Of course, you took the necessary actions to protect yourself and possibly a third party, but your assessment must corroborate with the opinions of the police, and if charged, a judge and jury. A Tampa manslaughter defense attorney can help prove your innocence if you are charged with a crime involving self-defense.
Was the Killing Accidental?
A proper assessment of a self-defense case requires a very particular line of questioning, but the most important question is arguably this one: was the killing accidental? Exercising our free will and striking with intent to kill can greatly alter a case. Even if you were defending yourself, if it can be ruled that excessive force was used to protect yourself or the threat of death was not imminent, you could be reasonably charged with manslaughter. Sometimes, an accidental killing doesn’t result in a crime being charged, but the defendant can be sued for negligence if there was civil liability.
Death by Self-Defense
Self-defense killings are not charged as crimes. If you are forced to kill another person in self-defense, you can avoid criminal charges as long as your actions were justified. The defendant must prove that they were in imminent danger to avoid being charged with manslaughter.

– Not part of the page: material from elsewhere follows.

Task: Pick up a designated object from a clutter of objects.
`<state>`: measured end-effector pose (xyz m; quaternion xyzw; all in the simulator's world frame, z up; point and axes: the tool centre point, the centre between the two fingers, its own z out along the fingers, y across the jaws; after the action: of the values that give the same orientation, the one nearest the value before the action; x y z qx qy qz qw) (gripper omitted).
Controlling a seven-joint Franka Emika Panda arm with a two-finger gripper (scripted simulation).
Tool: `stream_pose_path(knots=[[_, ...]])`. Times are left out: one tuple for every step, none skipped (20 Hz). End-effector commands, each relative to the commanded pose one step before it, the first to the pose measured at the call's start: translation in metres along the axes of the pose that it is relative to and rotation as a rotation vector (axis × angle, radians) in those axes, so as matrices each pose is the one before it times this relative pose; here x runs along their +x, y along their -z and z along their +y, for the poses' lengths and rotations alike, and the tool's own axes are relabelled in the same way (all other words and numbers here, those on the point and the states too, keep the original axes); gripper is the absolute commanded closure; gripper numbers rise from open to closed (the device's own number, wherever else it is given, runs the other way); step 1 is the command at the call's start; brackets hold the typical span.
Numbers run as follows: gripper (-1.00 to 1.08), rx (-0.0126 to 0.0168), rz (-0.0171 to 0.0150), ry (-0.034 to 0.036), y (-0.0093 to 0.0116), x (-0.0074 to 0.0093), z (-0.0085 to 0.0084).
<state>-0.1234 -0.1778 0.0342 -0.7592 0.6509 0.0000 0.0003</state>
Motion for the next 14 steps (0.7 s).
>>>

The identity and history of the aggressor can also play an important role in a self-defense killing case. In some states, the defendant must prove that they attempted to flee before being forced to kill the aggressor. Stand-your-ground laws allow people to kill others who unlawfully trespass with malicious intent. Whether or not the aggressor was engaged in criminal activity when the killing took place can also affect the outcome of your case.
The Case for Manslaughter
Self-defense can be misinterpreted as manslaughter depending on the situation. Although manslaughter is considered a lesser crime than murder, it still carries a serious penalty and can irreversibly alter people’s perception of you. Manslaughter isn’t planned in advance but results in the death of another. Voluntary manslaughter occurs when someone is provoked to kill another. For instance, when a parent kills an adult who hurts their child. Involuntary manslaughter occurs when someone acts in a criminal or reckless way and it results in the death of another. This is usually associated with automobile accidents, especially those involving drunk drivers.
Disclaimer: The information contained in this article is for general educational information only. This information does not constitute legal advice, is not intended to constitute legal advice, nor should it be relied upon as legal advice for your specific factual pattern or situation.